As Jack and Teal'c began walking, Mitchell turned and said, "Shouldn't we wait for--"
"Daniel Jackson will meet us there," Teal'c called over his shoulder.
"Damn," Mitchell muttered. "Must be some good doughnuts."
He had never seen her so pale. Not after Jolinar, or the entity, or even after the destruction of the Alpha site three years ago. Jack leaned heavily against her bed frame, his head falling limply to his chest.
And then he winced. They hadn't stitched or bandaged her left arm, choosing to leave it lightly butterflied in preparation for her upcoming surgery. Five gashes—five bone-deep, blood freeing, damningly precise gashes.
She fucking knew what she was doing.
He had no idea how she was still breathing.
He shook himself and reached out to caress her cheek, flinching when he contacted her chilled skin.
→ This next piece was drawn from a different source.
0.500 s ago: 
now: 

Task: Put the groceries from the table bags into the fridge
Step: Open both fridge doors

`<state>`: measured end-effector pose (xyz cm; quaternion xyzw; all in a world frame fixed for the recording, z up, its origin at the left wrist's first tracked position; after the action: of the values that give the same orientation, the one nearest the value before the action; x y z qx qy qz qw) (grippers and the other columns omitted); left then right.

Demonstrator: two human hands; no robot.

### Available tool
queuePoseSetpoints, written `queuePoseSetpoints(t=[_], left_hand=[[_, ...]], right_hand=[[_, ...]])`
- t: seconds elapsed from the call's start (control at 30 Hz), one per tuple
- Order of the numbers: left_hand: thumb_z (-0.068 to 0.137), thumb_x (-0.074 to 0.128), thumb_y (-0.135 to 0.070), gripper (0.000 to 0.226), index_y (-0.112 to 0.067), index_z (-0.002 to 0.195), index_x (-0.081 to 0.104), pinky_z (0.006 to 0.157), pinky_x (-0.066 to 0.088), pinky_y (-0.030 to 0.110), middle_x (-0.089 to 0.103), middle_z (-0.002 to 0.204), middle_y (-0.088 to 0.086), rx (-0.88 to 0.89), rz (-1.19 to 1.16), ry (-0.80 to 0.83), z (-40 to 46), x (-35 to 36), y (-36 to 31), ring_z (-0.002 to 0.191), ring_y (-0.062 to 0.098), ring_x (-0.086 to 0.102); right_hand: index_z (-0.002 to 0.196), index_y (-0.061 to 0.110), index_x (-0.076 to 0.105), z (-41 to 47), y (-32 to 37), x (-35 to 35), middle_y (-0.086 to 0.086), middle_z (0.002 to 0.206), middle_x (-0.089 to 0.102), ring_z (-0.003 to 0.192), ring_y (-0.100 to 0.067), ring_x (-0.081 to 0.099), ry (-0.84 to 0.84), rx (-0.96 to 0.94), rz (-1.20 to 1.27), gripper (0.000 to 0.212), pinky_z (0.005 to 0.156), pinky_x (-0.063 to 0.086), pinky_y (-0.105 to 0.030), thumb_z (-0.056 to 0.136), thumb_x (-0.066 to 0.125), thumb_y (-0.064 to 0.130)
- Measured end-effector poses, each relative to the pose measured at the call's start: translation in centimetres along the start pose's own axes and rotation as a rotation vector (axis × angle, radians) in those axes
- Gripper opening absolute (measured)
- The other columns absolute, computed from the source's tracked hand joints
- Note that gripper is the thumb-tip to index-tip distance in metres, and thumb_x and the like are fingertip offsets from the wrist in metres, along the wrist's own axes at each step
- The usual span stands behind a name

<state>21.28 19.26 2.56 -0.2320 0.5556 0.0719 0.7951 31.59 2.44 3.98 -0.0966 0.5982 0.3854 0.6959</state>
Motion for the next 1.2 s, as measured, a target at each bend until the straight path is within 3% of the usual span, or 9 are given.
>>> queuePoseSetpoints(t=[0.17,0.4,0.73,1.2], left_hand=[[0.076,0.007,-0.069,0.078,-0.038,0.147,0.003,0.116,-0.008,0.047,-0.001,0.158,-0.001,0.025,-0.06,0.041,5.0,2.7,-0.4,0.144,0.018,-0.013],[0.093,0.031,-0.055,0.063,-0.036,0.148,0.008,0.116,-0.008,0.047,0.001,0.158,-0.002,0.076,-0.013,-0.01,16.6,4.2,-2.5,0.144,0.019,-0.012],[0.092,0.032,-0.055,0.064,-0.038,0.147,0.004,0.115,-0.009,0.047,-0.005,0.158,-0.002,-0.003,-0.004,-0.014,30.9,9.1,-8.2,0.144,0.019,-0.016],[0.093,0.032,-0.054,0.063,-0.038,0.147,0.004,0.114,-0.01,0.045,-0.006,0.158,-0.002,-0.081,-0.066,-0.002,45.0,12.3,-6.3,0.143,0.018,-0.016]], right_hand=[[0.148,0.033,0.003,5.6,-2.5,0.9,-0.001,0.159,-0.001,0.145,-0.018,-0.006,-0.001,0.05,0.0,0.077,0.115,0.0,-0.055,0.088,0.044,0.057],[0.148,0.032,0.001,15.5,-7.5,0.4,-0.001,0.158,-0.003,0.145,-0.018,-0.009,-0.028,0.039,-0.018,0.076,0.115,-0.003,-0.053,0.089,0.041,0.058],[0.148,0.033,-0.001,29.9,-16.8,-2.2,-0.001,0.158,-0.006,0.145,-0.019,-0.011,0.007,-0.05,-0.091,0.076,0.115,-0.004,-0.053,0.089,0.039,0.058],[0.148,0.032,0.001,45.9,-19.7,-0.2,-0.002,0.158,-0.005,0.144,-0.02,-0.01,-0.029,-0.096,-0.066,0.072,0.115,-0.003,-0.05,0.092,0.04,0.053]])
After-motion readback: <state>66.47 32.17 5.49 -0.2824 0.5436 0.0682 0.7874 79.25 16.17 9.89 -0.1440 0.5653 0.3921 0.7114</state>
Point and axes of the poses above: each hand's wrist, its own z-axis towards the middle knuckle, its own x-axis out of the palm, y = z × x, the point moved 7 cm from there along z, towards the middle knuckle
Swallowing the sudden tickle in his throat, he bent and kissed her softly. "I love you," he breathed, imagining his breath warming her, allowing her some modicum of comfort despite her lack of consciousness.
God, had he failed her. Failed her spectacularly.
It only takes a second to die and he had left her alone for eighteen hours. Of course, she had insisted she didn't need a babysitter, she could take care of herself and Daniel did only live fifteen blocks away now so he could be at her side in three minutes flat. He had left her a note reminding her to call Daniel if the need arose but—
Part of him knew she wouldn't.
He shouldn't have left her. Even on his way out, his bag slung over his shoulder, his hat under his arm, he had known he shouldn't leave, that something like this could happen. She warned him, she fucking warned him. "I won't be able to handle it."
Goddamn. He never should have asked her to wake up.
"Blaming yourself won't help her."
As much as he loved Daniel, he really wanted to hit him when he said that.
Even if it was true.
"I know," he muttered and straightened, catching Doctor Lam's eye. "How long will the surgery take?" he asked.
"An hour," she told him. "Maybe an hour and a half. Not long."
He nodded. "We'll be in the commissary," he said, casting one more glance at Sam before leaving the infirmary, Daniel in tow. As he rounded the corner, a smile tugged his lips. Teal'c stood in the hallway, a foam cup in his hand and an entire coffee trolley by his side. "Good job, T," he praised. "You steal that from the kitchens?"
Teal'c frowned. "I stole nothing, O'Neill. Merely borrowed."
Jack smiled—tiredly, but still, he smiled. "Of course. Sorry, T."